With the conventional substrate cleaning device thus constructed, first, substrates are mounted to the substrate holder 25 and the vacuum tank 26 is evacuated by the exhaust system 27 down to the range of 10.sup.-5 mm Hg. Then, hydrogen gas is introduced to the vacuum tank 26 through the leak valve 28 so that the gas atmosphere is set around 10.sup.-2 mm Hg. Then, when the filament 22 is energized for heating and a voltage is applied between the electrodes 23, 24, ionization discharge of the hydrogen gas occurs around the electrodes 23, 24 and the substrate holder 25 is in the area of the discharge. The substrates are bombarded by ionized hydrogen particles and the hydrogen ions reduce oxide films on the substrate surfaces for cleaning. At this time, a negative voltage may be applied to the substrate holder 25 to increase the cleaning effect.
In the thin film forming device as shown in FIG. 1, since thin films are formed on the substrates 2 through a chemical reaction under an atmosphere and at high temperatures, there arises a problem that the device cannot be applied to the formation of thin films at low temperatures where, for example, a plastic material is used as the substrate 2 and silicon dioxide (SiO.sub.2) is formed as a thin film on the surface of the plastic material. Even if such a process can be performed, the rate of forming the thin films is low.
There is also a problem in that, when a carbon lubrication film is formed as the upper layer of a magnetic medium formed on a magnetic disc, for example, the previously formed magnetic medium may be destroyed because of the treatment at high temperatures.

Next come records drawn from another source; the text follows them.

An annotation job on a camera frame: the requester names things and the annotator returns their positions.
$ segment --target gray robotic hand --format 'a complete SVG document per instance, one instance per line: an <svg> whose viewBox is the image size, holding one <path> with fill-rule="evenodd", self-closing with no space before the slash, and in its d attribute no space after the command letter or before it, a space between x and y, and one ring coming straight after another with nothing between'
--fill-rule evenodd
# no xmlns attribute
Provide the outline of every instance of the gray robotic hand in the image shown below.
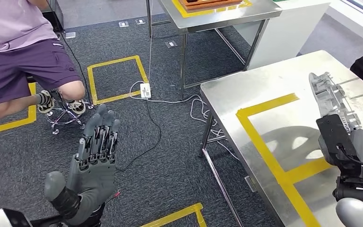
<svg viewBox="0 0 363 227"><path fill-rule="evenodd" d="M44 194L67 224L81 225L114 193L119 125L114 112L100 105L86 124L67 183L60 172L47 175Z"/></svg>
<svg viewBox="0 0 363 227"><path fill-rule="evenodd" d="M360 159L360 161L363 162L363 130L362 129L353 130L353 131L351 131L349 137L350 137L351 142L353 143L355 150L357 151L358 158ZM325 157L325 160L329 164L335 166L335 163L333 162L332 158L329 155L328 149L326 147L325 141L323 140L322 136L319 137L319 144L320 144L320 149L322 151L322 154ZM348 160L344 156L341 156L339 158L342 160L345 160L345 159Z"/></svg>

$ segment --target robotic arm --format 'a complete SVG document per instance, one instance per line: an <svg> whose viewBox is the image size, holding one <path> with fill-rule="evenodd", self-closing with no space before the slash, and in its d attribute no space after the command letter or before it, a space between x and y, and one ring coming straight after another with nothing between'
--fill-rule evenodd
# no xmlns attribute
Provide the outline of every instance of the robotic arm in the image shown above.
<svg viewBox="0 0 363 227"><path fill-rule="evenodd" d="M60 172L45 179L44 194L58 216L29 221L21 212L0 209L0 227L99 227L105 201L114 193L115 151L120 121L104 104L91 117L73 155L68 181Z"/></svg>
<svg viewBox="0 0 363 227"><path fill-rule="evenodd" d="M342 88L335 85L329 73L311 73L310 84L322 118L318 119L320 148L324 158L337 166L333 196L336 211L347 227L363 227L363 130L354 112L345 104Z"/></svg>

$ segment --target wooden tray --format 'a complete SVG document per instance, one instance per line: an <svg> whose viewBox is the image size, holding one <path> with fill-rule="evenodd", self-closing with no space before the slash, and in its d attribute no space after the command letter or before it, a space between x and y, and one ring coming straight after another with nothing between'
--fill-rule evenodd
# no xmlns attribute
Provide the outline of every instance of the wooden tray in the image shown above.
<svg viewBox="0 0 363 227"><path fill-rule="evenodd" d="M241 3L242 0L198 0L195 2L187 2L187 0L179 0L181 5L188 11L202 8L220 8L222 6L230 6Z"/></svg>

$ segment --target gray carpet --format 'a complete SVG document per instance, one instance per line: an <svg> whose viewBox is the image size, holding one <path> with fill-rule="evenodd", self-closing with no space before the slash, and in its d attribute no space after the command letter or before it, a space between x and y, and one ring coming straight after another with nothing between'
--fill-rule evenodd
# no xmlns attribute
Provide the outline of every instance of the gray carpet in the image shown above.
<svg viewBox="0 0 363 227"><path fill-rule="evenodd" d="M164 19L163 15L155 20ZM117 22L73 28L76 38L68 43L78 58L85 76L89 65L139 55L148 74L149 38L147 25L119 28ZM233 28L223 29L239 51L247 54L249 46ZM168 49L165 41L180 44L181 37L171 24L154 27L150 83L155 100L178 100L180 46ZM242 68L241 63L213 31L188 37L188 83L220 76ZM140 80L135 63L123 62L94 70L98 98L128 93ZM198 94L199 88L186 90L186 97ZM152 147L158 129L150 121L147 104L126 98L111 103L121 120L117 166L125 167L134 157ZM200 202L207 226L237 226L205 159L197 157L204 123L190 118L191 101L182 104L148 104L152 118L162 129L158 146L125 172L115 173L121 195L105 207L104 227L134 227ZM201 106L193 111L200 116ZM93 113L87 112L86 121ZM25 112L0 121L24 118ZM19 128L0 132L0 208L20 210L30 219L55 214L43 197L43 181L50 171L68 173L70 157L77 151L81 131L76 124L61 127L52 135L45 116ZM218 144L208 150L214 159L230 196L245 226L274 226L275 221L257 193L252 193L241 164ZM194 215L167 226L196 226Z"/></svg>

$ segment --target electrical cord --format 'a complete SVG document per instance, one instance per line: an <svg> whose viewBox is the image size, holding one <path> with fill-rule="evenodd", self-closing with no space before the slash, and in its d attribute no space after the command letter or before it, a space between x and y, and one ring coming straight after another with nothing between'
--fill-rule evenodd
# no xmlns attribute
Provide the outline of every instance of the electrical cord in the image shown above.
<svg viewBox="0 0 363 227"><path fill-rule="evenodd" d="M154 8L154 1L151 1L151 21L152 21L152 9ZM149 42L149 67L148 67L148 83L149 83L149 76L151 75L151 50L152 50L152 24L150 24L151 26L151 40Z"/></svg>
<svg viewBox="0 0 363 227"><path fill-rule="evenodd" d="M176 104L176 103L184 103L184 102L187 102L187 101L189 101L190 99L192 99L193 97L197 97L196 99L193 99L193 101L191 102L191 109L190 109L190 117L192 118L192 119L195 119L195 120L198 120L198 121L202 121L202 122L204 122L204 123L206 123L207 121L205 121L205 120L202 120L202 119L200 119L200 118L196 118L196 117L193 117L193 115L192 115L192 111L193 111L193 106L194 106L194 102L195 101L200 101L201 102L201 104L202 104L202 106L201 106L201 113L202 113L202 115L203 115L203 117L204 117L204 119L208 119L208 115L207 115L207 113L209 112L209 110L206 110L206 111L204 111L204 105L206 105L206 103L204 102L204 101L202 101L202 99L201 99L201 97L199 96L199 95L192 95L192 96L190 96L189 98L187 98L187 99L185 99L185 100L181 100L181 101L176 101L176 102L169 102L169 101L162 101L162 100L149 100L149 99L146 99L146 98L137 98L137 97L133 97L132 95L131 95L131 90L133 89L133 87L137 84L137 83L144 83L144 81L137 81L137 82L135 82L131 87L130 87L130 90L129 90L129 97L130 98L132 98L132 99L138 99L138 100L146 100L147 102L152 102L152 103L168 103L168 104ZM214 127L214 126L216 126L217 125L217 121L216 121L216 119L214 119L214 124L212 125L212 127ZM214 129L211 129L211 133L212 134L214 134L216 137L219 137L220 135L220 133L223 133L222 132L222 130L220 129L220 130L218 130L218 131L216 131L216 130L214 130ZM233 152L230 150L230 149L228 149L224 144L222 144L221 142L219 142L219 141L217 141L217 143L219 144L219 145L221 145L223 148L225 148L235 159L237 159L237 160L239 160L238 159L238 157L236 157L236 155L235 154L233 154Z"/></svg>
<svg viewBox="0 0 363 227"><path fill-rule="evenodd" d="M150 152L151 150L153 150L153 149L155 149L156 147L157 147L157 145L159 144L159 142L161 141L161 138L162 138L162 130L161 130L161 127L152 119L152 116L151 116L151 113L150 113L150 111L149 111L149 106L148 106L148 100L147 99L145 99L145 101L146 101L146 105L147 105L147 111L148 111L148 116L149 116L149 118L150 118L150 120L152 121L152 123L154 123L154 125L156 125L157 126L157 128L159 129L159 135L158 135L158 140L156 141L156 143L155 143L155 145L153 146L153 147L151 147L150 149L148 149L148 150L146 150L146 151L144 151L143 153L141 153L140 155L138 155L137 157L135 157L135 158L133 158L128 164L127 164L127 166L125 167L125 168L123 168L123 169L120 169L120 168L118 168L116 165L115 165L115 167L116 167L116 169L117 170L119 170L119 171L121 171L121 172L124 172L124 171L126 171L130 166L131 166L131 164L133 164L133 162L135 161L135 160L137 160L139 157L141 157L141 156L143 156L144 154L146 154L146 153L148 153L148 152Z"/></svg>
<svg viewBox="0 0 363 227"><path fill-rule="evenodd" d="M54 13L52 6L49 4L49 0L46 0L46 2L48 3L49 9L52 11L52 13ZM58 18L57 18L56 16L54 16L54 18L55 18L56 24L57 24L57 25L60 25L60 23L59 23L59 21L58 21ZM65 36L63 35L63 33L60 31L60 32L59 32L59 34L62 36L63 41L64 41L64 42L65 42L65 44L68 46L68 48L69 48L69 50L70 50L71 54L73 55L74 59L76 60L76 62L77 62L77 64L78 64L78 66L79 66L79 68L80 68L81 75L83 75L84 84L86 85L87 96L88 96L88 102L89 102L90 104L92 104L92 102L91 102L91 97L90 97L90 91L88 90L88 86L87 86L87 80L86 80L86 77L84 76L83 69L81 68L81 64L80 64L80 62L78 61L78 59L76 58L76 55L74 54L73 50L70 48L70 46L69 46L68 42L66 42L66 38L65 38Z"/></svg>
<svg viewBox="0 0 363 227"><path fill-rule="evenodd" d="M346 150L344 149L344 147L343 146L338 146L339 147L339 150L348 158L348 159L350 159L351 161L353 161L353 162L356 162L356 163L358 163L358 164L361 164L361 165L363 165L363 162L361 162L361 161L358 161L358 160L355 160L354 158L352 158L352 157L350 157L347 153L346 153Z"/></svg>
<svg viewBox="0 0 363 227"><path fill-rule="evenodd" d="M108 204L110 201L112 201L112 200L116 199L116 198L117 198L117 197L112 196L112 198L110 198L108 201L106 201L106 202L105 202L105 205L106 205L106 204Z"/></svg>

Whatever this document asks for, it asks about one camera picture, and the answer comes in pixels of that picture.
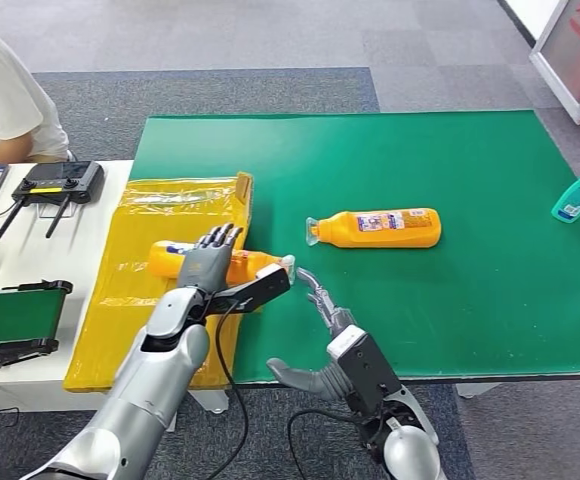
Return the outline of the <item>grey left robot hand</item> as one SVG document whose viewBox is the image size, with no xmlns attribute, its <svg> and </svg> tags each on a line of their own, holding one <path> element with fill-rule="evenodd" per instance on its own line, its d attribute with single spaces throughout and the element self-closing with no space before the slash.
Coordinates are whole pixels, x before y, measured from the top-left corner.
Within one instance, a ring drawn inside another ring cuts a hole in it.
<svg viewBox="0 0 580 480">
<path fill-rule="evenodd" d="M 202 236 L 184 255 L 176 286 L 195 287 L 205 295 L 227 287 L 227 274 L 235 242 L 242 227 L 227 223 Z"/>
</svg>

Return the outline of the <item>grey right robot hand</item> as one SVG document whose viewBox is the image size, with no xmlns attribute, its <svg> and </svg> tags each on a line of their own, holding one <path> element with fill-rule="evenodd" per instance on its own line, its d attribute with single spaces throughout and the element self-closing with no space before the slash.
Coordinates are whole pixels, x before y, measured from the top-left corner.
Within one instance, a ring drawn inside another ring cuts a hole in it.
<svg viewBox="0 0 580 480">
<path fill-rule="evenodd" d="M 296 277 L 309 287 L 307 298 L 319 312 L 332 340 L 348 326 L 356 324 L 349 309 L 336 305 L 313 273 L 298 267 Z M 353 391 L 350 380 L 335 360 L 331 360 L 318 371 L 291 368 L 279 358 L 270 358 L 266 365 L 280 384 L 313 394 L 322 400 L 342 400 Z"/>
</svg>

Furthermore, in the conventional substrate cleaning device as shown in FIG. 2, if the gas pressure in the vacuum tank 26 is raised, the voltage applied between the electrodes 23, 24 is increased, or a negative voltage is applied to the substrates in order to increase the amount of ions reaching the substrates, instantaneous arc discharge is caused during the glow discharge and hence the substrates are damaged. Also, because the amount of ions reaching the substrate surface is concentrated at the center of the substrate, the device cannot be applied to uniformly clean a substrate of large area.